# Общий раздел > Образование и развитие > Кругозор >  Продавщиц заставили носить табличку с размером груди

## Sanych

Шведская сеть магазинов нижнего белья Change обязала продавщиц указывать на бейджике с именем размер собственной груди. Руководство компании решило, что это поможет покупателям лучше определиться с размером необходимого бюстгальтера.

Как вам такое, стоят красотки в магазине, и у всех прям там где надо и написан размерчик

----------


## Mouse

через пару недель они решат дописать остальные размеры, останется только добавить цену и срок использования XD

----------


## Vanya

удобно)))

----------


## Sanych

Эт да, сразу видно ))

----------


## Carlen

> Как вам такое, стоят *красотки* в магазине, и у всех прям там где надо и написан размерчик


У нас не приемлемо, у нас в магазинах не все, мягко говоря, красотки.
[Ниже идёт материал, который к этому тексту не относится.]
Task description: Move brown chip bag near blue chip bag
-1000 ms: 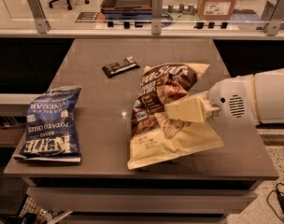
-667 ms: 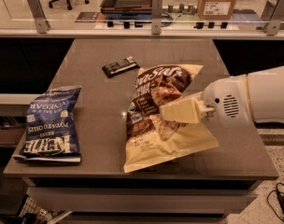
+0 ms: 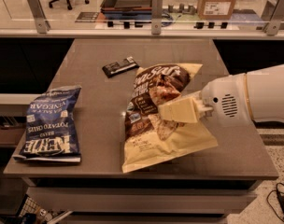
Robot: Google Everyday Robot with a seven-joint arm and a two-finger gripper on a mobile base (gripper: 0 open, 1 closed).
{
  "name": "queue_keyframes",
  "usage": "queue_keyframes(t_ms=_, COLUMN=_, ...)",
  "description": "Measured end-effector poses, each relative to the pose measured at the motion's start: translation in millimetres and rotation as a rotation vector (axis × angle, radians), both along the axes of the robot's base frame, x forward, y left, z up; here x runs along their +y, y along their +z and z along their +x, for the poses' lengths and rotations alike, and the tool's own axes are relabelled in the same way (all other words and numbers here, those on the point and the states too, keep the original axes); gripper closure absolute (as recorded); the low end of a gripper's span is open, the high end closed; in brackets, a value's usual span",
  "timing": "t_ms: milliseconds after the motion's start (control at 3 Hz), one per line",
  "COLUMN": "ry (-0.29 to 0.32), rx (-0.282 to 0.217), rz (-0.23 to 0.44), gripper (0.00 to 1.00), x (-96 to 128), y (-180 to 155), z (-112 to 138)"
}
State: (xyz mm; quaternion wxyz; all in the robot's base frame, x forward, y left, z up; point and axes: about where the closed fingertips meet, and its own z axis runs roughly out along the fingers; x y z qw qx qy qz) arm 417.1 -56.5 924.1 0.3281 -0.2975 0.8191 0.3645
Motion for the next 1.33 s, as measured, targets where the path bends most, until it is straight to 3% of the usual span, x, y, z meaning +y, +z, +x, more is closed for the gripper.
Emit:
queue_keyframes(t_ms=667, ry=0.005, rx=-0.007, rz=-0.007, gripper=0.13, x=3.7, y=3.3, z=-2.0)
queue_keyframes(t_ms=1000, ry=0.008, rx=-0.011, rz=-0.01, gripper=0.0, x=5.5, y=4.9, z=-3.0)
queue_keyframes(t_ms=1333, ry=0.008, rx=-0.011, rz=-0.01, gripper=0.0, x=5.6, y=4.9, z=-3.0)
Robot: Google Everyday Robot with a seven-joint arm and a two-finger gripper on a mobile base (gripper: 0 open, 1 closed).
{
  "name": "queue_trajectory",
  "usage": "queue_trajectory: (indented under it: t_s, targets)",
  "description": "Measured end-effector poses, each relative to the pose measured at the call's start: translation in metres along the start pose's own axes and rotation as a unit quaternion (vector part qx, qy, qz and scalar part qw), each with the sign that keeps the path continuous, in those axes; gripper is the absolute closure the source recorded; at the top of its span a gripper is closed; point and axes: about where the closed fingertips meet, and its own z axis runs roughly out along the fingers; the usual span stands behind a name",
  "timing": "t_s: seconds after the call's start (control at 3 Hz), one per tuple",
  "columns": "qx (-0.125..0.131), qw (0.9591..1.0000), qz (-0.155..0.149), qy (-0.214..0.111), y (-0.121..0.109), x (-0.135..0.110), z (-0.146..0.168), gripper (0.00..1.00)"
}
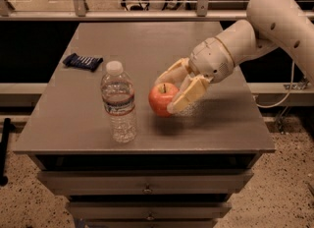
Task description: Move apple near water bottle
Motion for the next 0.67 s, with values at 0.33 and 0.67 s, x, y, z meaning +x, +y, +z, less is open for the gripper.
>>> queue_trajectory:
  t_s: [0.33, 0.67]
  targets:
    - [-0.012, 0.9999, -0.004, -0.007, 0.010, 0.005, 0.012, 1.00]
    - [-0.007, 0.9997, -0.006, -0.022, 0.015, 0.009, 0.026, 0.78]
А вообще, конечно, удобно. Замечательно если бы все размеры указывались, обхват груди, ее высота, талия, длина ноги и размер, рост, вес и возраст, а также семейное положение, типа "не замужем, воспитывает дочь". )))

----------


## Sanych

Я ж имел ввиду их магазин, а не наш  Я думаю в их сети частных магазинов этой фирмы баба Маня и тетка Клава не стоят в продавщицах.

----------


## Akasey

нафига размер писать? уже бы просто с голым торсом, чтоб каждый мог визуально сравнить размер и форму

----------


## Mr_Vinni

Еще бы писали сексуальный опыт =/

----------


## JAHolper

А если сиськи разного размера, они на бейджике два размера пишут или носят два бейджика?

----------


## Sanych

Это хто ж их так намял, что они разные стали

----------


## Carlen

Видно было кому

----------